The woman was smiling, though with a hint of sadness. And in her arms she held, almost as if cradling a child, a globe of the world.
Hal had had no question in her mind when she cut the deck, and yet here was her answer.
She knew what she would have said, had she turned up this card for someone in her booth.
She would have said: This card shows that you have come to the end of a journey, that you have completed something important, that you have accomplished what you set out to do. The world has turned—the cycle is complete—your quest is at an end. You have endured hardship and suffering along the way, but these have made you stronger—they have shown you something, revealed a truth about yourself and your place in everything.
Because the way that we see the world from above in this card, cradled in the arms of the woman, shows that at last you can see the full picture. Up until now you have been traveling, seeing only a part of what you wished to see—now you can see the whole system, the world, and its place in the universe, your part of the whole scheme.
Now you understand.
And it was true. It was all true. But it was not what Hal saw when she looked at the card—or not only what she saw. As a child, Hal had called that card by a different name. She had called it the Mother.
There was no mother card in tarot—the nearest thing was the Empress, her golden, abundant locks symbolizing femininity and fertility. But when Hal looked at this card, at the fearless dark-haired woman cradling the world in her arms, Hal saw her mother’s face. She saw her dark eyes, full of wisdom and a little cynical; she saw her capable hands, and the sadness in her smile, as well as the compassion.
She had seen her mother in the World because her mother had been her world.
But the truth was, the world was stranger and more complicated than she had ever imagined as a child—and so was she.
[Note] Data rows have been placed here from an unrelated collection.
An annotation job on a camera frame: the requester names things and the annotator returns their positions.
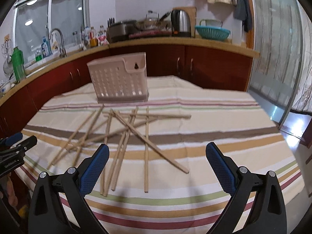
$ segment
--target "basket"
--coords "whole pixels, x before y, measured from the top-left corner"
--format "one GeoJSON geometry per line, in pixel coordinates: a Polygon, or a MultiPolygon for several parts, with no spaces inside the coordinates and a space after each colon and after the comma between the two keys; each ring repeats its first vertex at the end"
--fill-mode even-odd
{"type": "Polygon", "coordinates": [[[215,26],[195,26],[195,29],[202,38],[209,40],[224,41],[231,33],[227,29],[215,26]]]}
{"type": "Polygon", "coordinates": [[[98,103],[148,100],[145,53],[110,56],[87,65],[98,103]]]}

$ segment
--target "striped tablecloth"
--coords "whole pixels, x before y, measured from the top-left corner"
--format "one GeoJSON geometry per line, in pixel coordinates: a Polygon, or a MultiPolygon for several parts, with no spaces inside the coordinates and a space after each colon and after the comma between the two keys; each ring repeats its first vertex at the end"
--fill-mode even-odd
{"type": "MultiPolygon", "coordinates": [[[[149,192],[144,193],[144,144],[131,135],[115,191],[107,197],[99,193],[99,181],[85,197],[96,217],[109,233],[206,233],[217,220],[230,196],[223,192],[206,157],[205,146],[214,141],[220,150],[232,157],[238,166],[265,174],[274,170],[283,191],[285,204],[304,187],[295,158],[274,123],[258,103],[245,92],[203,90],[176,77],[149,78],[149,101],[136,104],[110,104],[130,112],[191,114],[191,119],[156,121],[149,126],[149,138],[168,155],[190,169],[185,174],[149,150],[149,192]]],[[[54,97],[48,101],[22,131],[35,135],[38,144],[27,151],[25,165],[18,175],[34,189],[38,174],[47,171],[48,162],[83,120],[98,110],[92,84],[54,97]]],[[[97,124],[107,117],[101,115],[97,124]]],[[[83,136],[88,125],[76,136],[83,136]]],[[[123,127],[113,119],[111,131],[123,127]]],[[[145,134],[145,127],[139,131],[145,134]]],[[[95,134],[103,134],[105,126],[95,134]]],[[[110,167],[120,135],[109,139],[110,167]]],[[[91,156],[100,143],[84,148],[80,161],[91,156]]],[[[58,174],[71,166],[75,153],[67,155],[48,173],[58,174]]],[[[76,222],[61,194],[68,218],[76,222]]],[[[241,228],[250,211],[251,194],[241,228]]]]}

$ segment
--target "floor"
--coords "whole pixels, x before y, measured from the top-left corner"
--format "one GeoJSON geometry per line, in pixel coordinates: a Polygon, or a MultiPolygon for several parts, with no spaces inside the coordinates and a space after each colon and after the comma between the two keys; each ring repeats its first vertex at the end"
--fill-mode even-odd
{"type": "MultiPolygon", "coordinates": [[[[281,120],[284,113],[282,108],[263,99],[251,90],[248,92],[261,105],[271,120],[275,122],[281,120]]],[[[287,221],[289,223],[287,226],[287,233],[291,233],[291,231],[298,225],[299,221],[312,203],[312,196],[310,198],[308,196],[312,193],[312,161],[308,164],[305,163],[312,154],[312,148],[308,149],[299,143],[310,120],[311,116],[309,115],[290,112],[281,128],[281,133],[293,152],[305,181],[305,188],[286,205],[287,221]]]]}

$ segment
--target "dark cloth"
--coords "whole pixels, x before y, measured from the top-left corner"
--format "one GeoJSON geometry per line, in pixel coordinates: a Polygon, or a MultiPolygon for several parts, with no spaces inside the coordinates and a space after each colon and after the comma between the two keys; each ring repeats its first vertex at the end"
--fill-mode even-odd
{"type": "Polygon", "coordinates": [[[252,13],[248,0],[237,0],[236,9],[234,11],[234,18],[242,20],[244,25],[244,31],[249,32],[252,27],[252,13]]]}

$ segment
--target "stainless steel kettle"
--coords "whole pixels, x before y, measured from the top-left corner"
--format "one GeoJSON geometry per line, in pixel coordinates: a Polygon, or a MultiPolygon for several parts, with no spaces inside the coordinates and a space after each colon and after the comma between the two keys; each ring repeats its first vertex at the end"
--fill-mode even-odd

She felt suddenly tired, immensely, unbelievably tired, and she pushed the cake away, packed the tarot cards back into their tin—all but the one she held in her hand—and then lay down on her side, her cheek against the cool white pillow, with Maggie’s tarot card propped beside the locker, looking into Maud’s face.
Her eyes drifted shut, and sleep began slowly to claim her.
As she lay there, she seemed to see patterns against her closed eyes—fiery shapes that changed from drifting sparks into spiraling leaves, and then into a flock of birds, bright against the red-black darkness, and she thought of the magpies at Trepassen House, wheeling and calling against the sky, and of the rhyme that Mr. Treswick had quoted that first day, as they drove up towards the house.
One for sorrow
Two for joy
Three for a girl
Four for a boy
Five for silver
Six for gold
Seven for a secret
Never to be told
And she thought of all the secrets down the years—of Maggie, tearing pages from a diary; of Maud, lying to protect her, in order to keep her safe from her own father. She thought of the secrets her father had kept, hugging his guilt to himself, until it had grown into a poison that had shaped his whole life.
She thought of Mrs. Westaway, and Mrs. Warren, living year after year with the terrible truth of what their darling boy had done, and the ugliness that lay in the leaf-strewn darkness of the boathouse.
And she heard the voice in her ear, her own voice now, firm, uncracked, unchanged by all that had happened. No more. No more secrets, Hal.
She had the truth. And that was all that mattered.